▶ [Your task]
Everything from the first line of the entries through the line containing "give the outline of every instance of the car" is to be retyped exactly, and nothing beyond it.

▶ [Material provided]
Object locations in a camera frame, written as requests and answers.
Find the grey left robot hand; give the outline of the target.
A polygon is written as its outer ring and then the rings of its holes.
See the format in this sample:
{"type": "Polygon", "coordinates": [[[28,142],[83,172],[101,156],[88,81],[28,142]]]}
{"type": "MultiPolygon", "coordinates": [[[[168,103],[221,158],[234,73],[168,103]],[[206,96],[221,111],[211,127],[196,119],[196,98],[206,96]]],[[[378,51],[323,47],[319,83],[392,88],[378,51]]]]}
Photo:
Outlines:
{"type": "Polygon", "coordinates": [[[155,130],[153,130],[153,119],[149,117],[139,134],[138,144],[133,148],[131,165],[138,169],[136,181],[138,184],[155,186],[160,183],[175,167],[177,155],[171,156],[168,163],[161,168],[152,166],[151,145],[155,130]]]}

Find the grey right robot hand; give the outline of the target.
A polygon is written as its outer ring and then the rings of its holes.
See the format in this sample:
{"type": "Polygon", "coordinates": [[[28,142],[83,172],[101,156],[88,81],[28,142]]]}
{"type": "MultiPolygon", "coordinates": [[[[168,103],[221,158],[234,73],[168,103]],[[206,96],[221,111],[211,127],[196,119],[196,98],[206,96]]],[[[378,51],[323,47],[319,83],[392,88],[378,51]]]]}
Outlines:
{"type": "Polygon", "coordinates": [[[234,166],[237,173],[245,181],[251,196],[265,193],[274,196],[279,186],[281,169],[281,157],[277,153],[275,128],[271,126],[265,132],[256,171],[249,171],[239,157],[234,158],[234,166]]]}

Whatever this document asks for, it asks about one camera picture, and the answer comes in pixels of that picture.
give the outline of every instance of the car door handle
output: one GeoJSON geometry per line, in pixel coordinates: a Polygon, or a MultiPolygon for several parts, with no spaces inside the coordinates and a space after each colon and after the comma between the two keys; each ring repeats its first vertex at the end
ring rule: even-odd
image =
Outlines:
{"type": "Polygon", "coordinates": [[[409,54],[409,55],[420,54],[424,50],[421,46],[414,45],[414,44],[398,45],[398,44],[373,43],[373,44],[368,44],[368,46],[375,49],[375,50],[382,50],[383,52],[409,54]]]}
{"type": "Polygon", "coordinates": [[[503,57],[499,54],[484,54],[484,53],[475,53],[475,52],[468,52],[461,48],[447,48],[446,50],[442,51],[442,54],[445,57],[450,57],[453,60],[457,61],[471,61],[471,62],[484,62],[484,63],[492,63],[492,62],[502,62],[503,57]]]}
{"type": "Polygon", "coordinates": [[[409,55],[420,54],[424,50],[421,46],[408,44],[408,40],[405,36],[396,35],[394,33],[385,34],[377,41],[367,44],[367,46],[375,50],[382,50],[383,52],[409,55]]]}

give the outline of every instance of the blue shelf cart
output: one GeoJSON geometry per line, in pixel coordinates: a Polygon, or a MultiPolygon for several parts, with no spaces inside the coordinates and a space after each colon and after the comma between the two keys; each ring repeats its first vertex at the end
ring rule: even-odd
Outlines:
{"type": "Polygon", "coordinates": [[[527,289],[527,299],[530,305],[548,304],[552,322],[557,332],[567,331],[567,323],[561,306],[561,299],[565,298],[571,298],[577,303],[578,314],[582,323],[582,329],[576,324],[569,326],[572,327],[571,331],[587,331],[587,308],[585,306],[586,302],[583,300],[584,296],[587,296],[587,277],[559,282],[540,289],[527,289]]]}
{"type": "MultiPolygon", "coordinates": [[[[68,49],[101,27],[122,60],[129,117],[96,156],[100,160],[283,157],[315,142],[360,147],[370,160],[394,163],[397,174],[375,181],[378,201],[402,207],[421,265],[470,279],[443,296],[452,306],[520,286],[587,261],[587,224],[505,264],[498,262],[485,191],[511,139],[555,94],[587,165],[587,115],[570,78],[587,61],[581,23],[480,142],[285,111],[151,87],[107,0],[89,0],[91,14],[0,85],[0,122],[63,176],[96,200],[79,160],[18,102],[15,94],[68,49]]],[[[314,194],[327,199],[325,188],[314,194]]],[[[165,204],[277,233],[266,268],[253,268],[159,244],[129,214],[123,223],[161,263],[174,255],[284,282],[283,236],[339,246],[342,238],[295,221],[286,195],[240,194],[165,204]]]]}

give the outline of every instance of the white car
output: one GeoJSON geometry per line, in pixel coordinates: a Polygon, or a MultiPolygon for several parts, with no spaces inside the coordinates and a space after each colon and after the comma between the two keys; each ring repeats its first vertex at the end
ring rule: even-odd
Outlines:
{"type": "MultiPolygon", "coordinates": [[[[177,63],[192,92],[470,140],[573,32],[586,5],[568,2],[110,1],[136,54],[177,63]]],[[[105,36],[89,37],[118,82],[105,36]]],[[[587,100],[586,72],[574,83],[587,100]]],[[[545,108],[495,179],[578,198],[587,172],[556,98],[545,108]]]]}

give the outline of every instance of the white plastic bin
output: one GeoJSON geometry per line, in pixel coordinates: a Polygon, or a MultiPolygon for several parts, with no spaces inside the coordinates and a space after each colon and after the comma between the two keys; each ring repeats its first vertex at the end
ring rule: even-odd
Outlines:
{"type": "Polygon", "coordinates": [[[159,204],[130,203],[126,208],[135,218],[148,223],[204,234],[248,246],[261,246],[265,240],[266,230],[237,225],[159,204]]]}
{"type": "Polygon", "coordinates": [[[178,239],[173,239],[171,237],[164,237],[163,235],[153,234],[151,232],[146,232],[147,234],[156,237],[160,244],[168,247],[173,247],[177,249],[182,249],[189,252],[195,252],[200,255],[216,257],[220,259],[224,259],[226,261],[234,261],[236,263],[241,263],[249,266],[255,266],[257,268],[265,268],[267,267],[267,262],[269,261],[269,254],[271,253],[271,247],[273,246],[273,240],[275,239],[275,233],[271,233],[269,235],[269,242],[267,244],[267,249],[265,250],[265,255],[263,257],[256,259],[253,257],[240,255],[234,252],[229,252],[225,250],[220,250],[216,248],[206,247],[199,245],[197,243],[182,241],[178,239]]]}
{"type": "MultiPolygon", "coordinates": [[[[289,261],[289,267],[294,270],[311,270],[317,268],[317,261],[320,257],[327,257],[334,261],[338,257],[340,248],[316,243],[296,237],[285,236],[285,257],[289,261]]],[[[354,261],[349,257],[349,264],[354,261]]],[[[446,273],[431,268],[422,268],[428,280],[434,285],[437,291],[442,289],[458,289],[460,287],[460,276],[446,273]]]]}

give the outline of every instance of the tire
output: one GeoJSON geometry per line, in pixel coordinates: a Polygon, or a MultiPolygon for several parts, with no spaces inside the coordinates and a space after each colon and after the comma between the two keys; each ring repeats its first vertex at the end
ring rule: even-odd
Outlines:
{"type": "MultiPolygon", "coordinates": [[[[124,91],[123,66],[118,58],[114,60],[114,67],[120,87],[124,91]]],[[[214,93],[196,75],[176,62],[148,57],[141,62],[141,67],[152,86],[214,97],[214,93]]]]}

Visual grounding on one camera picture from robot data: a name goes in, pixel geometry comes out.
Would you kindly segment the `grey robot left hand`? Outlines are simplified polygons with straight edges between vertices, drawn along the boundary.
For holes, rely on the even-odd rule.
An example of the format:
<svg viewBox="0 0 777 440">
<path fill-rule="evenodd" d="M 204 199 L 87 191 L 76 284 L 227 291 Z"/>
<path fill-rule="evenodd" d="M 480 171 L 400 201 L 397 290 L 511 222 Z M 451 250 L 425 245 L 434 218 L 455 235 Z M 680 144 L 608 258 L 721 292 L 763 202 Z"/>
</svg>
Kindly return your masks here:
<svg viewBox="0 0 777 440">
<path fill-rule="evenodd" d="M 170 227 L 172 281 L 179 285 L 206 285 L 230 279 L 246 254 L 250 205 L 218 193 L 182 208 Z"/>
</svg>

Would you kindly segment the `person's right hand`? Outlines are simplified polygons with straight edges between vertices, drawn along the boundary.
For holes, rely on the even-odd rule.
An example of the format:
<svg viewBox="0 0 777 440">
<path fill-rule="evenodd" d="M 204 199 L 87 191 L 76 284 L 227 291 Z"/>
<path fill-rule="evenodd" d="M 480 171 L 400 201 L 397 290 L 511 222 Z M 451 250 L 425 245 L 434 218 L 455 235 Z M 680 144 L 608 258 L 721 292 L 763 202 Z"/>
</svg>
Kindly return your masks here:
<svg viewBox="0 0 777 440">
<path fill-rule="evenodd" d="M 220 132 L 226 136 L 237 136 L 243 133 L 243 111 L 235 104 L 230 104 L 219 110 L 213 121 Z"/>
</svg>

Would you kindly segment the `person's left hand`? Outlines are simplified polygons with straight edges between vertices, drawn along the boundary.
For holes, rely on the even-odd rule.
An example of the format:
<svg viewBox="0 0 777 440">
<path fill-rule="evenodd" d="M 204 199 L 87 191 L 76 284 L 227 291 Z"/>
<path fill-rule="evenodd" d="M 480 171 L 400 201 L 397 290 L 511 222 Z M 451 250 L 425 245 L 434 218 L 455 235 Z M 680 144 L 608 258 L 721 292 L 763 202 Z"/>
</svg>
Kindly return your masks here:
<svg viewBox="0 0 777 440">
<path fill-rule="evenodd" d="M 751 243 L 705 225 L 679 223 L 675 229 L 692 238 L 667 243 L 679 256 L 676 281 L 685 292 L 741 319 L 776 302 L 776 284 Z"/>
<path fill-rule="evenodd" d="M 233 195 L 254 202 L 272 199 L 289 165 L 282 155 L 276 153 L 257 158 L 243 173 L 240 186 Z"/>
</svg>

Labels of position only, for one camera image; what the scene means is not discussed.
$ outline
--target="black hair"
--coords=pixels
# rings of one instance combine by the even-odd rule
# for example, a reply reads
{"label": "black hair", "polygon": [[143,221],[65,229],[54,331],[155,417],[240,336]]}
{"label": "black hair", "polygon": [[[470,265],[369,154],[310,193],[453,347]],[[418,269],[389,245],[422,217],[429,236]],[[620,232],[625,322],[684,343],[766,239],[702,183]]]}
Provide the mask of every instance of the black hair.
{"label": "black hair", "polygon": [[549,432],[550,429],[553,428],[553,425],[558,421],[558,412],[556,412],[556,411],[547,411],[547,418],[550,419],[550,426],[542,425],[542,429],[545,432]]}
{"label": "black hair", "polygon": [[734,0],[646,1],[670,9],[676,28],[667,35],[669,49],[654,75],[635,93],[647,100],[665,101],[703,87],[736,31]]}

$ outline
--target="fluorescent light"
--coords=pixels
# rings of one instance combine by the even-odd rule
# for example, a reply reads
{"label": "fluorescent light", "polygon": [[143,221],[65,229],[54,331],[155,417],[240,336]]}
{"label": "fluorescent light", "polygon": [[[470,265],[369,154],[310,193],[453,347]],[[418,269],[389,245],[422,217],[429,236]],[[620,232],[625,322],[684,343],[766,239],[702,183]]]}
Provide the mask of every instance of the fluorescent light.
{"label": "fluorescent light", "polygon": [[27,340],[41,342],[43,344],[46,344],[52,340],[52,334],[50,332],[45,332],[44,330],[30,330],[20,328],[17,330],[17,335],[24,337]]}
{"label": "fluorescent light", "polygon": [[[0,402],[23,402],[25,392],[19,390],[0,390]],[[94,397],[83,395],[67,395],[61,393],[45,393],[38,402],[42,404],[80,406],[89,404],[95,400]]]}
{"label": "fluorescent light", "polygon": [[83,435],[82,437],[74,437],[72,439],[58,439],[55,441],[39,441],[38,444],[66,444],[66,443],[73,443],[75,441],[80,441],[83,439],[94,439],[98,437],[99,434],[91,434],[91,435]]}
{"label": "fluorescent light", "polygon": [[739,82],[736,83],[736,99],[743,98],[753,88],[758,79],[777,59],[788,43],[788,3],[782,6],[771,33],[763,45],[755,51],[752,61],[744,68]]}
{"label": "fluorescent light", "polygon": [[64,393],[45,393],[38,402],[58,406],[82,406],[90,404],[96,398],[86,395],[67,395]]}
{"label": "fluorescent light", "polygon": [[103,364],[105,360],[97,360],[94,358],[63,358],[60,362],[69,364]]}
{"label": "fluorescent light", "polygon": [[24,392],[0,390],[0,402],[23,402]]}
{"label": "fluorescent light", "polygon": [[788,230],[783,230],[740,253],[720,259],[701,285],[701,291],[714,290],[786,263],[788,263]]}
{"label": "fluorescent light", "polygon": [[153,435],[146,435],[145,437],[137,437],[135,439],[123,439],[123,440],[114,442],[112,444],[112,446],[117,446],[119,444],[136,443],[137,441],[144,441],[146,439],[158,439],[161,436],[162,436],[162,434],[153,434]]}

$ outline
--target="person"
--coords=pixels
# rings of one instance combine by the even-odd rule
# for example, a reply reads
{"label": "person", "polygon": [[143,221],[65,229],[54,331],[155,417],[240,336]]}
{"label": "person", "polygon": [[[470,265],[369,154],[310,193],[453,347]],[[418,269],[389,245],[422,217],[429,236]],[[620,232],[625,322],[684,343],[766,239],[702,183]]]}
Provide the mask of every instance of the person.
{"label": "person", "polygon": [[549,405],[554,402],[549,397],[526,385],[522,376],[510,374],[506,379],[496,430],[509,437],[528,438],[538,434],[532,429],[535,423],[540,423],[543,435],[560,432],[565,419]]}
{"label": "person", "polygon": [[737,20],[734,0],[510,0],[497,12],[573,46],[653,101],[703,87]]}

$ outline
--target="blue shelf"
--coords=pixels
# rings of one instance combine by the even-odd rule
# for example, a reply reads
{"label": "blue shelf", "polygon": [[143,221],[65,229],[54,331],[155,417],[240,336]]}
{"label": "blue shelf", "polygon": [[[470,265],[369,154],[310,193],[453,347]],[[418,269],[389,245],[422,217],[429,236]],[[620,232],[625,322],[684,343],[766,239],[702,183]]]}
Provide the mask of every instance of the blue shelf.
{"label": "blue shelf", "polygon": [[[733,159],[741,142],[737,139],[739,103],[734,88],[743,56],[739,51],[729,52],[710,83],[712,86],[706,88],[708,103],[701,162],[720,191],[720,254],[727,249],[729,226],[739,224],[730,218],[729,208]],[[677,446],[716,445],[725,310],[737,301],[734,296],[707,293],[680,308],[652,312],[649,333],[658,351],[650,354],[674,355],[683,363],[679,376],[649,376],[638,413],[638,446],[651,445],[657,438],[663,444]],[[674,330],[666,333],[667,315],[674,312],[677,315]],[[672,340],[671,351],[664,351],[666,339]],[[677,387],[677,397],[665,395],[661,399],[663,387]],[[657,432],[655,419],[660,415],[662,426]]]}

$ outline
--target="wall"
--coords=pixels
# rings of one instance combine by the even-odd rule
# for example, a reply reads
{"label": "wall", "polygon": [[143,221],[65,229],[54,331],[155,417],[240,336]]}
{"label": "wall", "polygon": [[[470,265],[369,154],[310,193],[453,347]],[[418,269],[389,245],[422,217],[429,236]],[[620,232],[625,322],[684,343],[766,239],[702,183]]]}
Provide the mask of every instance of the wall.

▶ [Final answer]
Object locations in a camera frame, written as requests and answers.
Find the grey left robot hand; give the outline of the target.
A polygon is written as its outer ring and then the rings of its holes.
See the format in this sample:
{"type": "Polygon", "coordinates": [[[28,142],[83,172],[101,156],[88,81],[28,142]]]}
{"type": "MultiPolygon", "coordinates": [[[[168,103],[221,158],[234,73],[168,103]],[[206,96],[221,111],[211,127],[196,119],[196,98],[206,96]]],[[[378,51],[323,47],[319,83],[392,88],[378,51]]]]}
Photo:
Outlines:
{"type": "Polygon", "coordinates": [[[155,130],[153,130],[153,119],[149,117],[139,134],[138,144],[133,148],[131,165],[138,169],[136,181],[138,184],[155,186],[160,183],[175,167],[177,155],[171,156],[168,163],[161,168],[152,166],[151,145],[155,130]]]}

Find the grey right robot hand; give the outline of the target.
A polygon is written as its outer ring and then the rings of its holes.
See the format in this sample:
{"type": "Polygon", "coordinates": [[[28,142],[83,172],[101,156],[88,81],[28,142]]]}
{"type": "MultiPolygon", "coordinates": [[[[168,103],[221,158],[234,73],[168,103]],[[206,96],[221,111],[211,127],[196,119],[196,98],[206,96]]],[[[378,51],[323,47],[319,83],[392,88],[378,51]]]]}
Outlines:
{"type": "Polygon", "coordinates": [[[234,166],[237,173],[245,181],[251,196],[265,193],[274,196],[279,186],[281,169],[281,157],[277,153],[275,128],[271,126],[265,132],[256,171],[249,171],[239,157],[234,158],[234,166]]]}

Whatever this document asks for, it asks about one camera picture, and the answer comes in pixels of that picture.
give the outline of every instance of the car door handle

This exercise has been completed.